## GIVEN INFORMATION
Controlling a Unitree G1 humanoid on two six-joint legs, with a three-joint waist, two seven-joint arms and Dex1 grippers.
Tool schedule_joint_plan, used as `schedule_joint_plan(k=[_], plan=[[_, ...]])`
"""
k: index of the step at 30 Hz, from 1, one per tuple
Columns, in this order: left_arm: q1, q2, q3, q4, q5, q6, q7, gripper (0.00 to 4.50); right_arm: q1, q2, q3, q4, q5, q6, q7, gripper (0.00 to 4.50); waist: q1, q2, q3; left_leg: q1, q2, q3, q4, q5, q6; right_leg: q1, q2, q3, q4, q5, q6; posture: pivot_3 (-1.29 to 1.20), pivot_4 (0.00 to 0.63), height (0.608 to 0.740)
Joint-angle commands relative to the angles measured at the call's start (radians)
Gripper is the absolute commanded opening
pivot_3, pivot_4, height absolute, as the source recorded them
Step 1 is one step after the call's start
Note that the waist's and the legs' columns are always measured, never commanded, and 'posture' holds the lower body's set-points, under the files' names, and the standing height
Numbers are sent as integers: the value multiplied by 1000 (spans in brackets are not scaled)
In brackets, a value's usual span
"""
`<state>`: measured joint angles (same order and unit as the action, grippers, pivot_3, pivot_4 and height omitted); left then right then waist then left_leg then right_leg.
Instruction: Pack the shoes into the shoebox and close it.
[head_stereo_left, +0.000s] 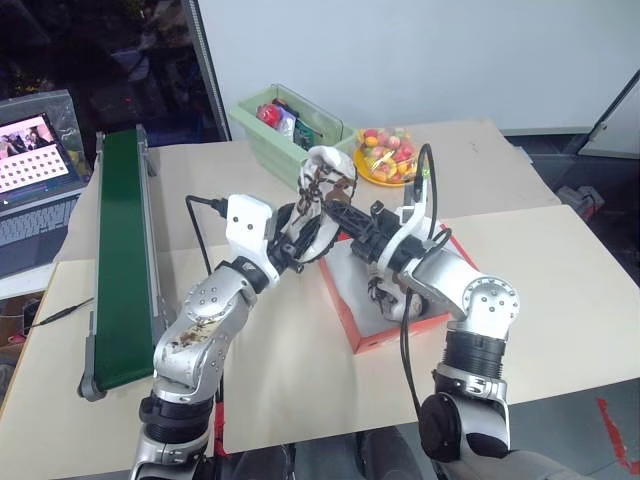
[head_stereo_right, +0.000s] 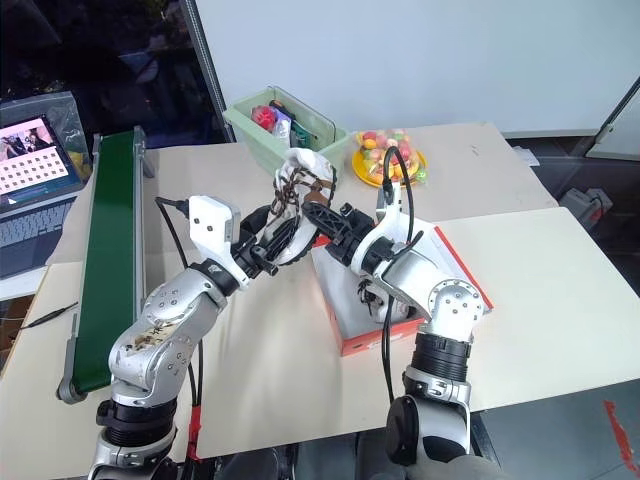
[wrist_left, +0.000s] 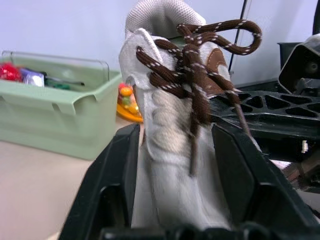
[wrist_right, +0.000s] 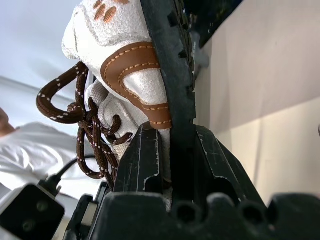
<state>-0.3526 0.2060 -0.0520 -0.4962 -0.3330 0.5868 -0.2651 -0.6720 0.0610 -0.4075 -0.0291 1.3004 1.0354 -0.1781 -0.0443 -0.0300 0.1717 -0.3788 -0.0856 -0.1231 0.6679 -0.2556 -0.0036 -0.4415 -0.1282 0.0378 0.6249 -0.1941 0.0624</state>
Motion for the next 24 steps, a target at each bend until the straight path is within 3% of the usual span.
schedule_joint_plan(k=[1, 4, 8, 14, 19, 24], plan=[[18, 35, 62, -59, -59, 23, -34, 2300, -58, -40, -20, -21, -11, -96, -1, 505, -1, 0, 0, 0, 0, 0, 0, 0, 0, 0, 0, 0, 0, 0, 0, 0, 150, 740], [63, 120, 140, -106, -143, 70, -111, 2300, -65, -128, 16, -25, -78, -94, 27, 505, -2, 0, 0, 0, 0, 0, 0, 0, 0, 0, 0, 0, 0, 0, 0, 0, 150, 740], [128, 236, 189, -143, -222, 81, -223, 2300, -61, -352, 187, -60, -251, -26, 167, 505, -1, 1, 0, 0, 0, 5, 0, 0, 0, 0, 1, 0, 0, 0, 0, 0, 150, 740], [259, 422, 112, -165, -169, -53, -453, 2300, -151, -586, 263, -18, -209, 243, 338, 505, -1, 2, 1, 1, 7, 14, 0, -2, 3, 1, 5, 3, -2, 0, 0, 0, 150, 740], [256, 453, 53, -122, -138, -143, -536, 2300, -291, -651, 280, 140, -206, 509, 404, 505, 3, 2, 1, 2, 13, 17, 0, -2, 4, 5, 10, 3, -10, 3, -4, 0, 150, 740], [223, 433, 24, -105, -125, -159, -529, 2300, -319, -654, 331, 194, -296, 578, 446, 505, 6, 2, 1, 0, 16, 17, 0, -4, 6, 4, 14, 3, -12, 4, -5, 0, 150, 740]])
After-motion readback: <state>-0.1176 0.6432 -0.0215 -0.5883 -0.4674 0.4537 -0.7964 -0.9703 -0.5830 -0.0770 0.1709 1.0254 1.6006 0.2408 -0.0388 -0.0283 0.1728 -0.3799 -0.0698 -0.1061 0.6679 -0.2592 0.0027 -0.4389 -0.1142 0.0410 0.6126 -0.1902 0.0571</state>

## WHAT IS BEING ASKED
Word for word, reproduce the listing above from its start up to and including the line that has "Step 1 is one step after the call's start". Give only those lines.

## EXERCISE OUTPUT
Controlling a Unitree G1 humanoid on two six-joint legs, with a three-joint waist, two seven-joint arms and Dex1 grippers.
Tool schedule_joint_plan, used as `schedule_joint_plan(k=[_], plan=[[_, ...]])`
"""
k: index of the step at 30 Hz, from 1, one per tuple
Columns, in this order: left_arm: q1, q2, q3, q4, q5, q6, q7, gripper (0.00 to 4.50); right_arm: q1, q2, q3, q4, q5, q6, q7, gripper (0.00 to 4.50); waist: q1, q2, q3; left_leg: q1, q2, q3, q4, q5, q6; right_leg: q1, q2, q3, q4, q5, q6; posture: pivot_3 (-1.29 to 1.20), pivot_4 (0.00 to 0.63), height (0.608 to 0.740)
Joint-angle commands relative to the angles measured at the call's start (radians)
Gripper is the absolute commanded opening
pivot_3, pivot_4, height absolute, as the source recorded them
Step 1 is one step after the call's start

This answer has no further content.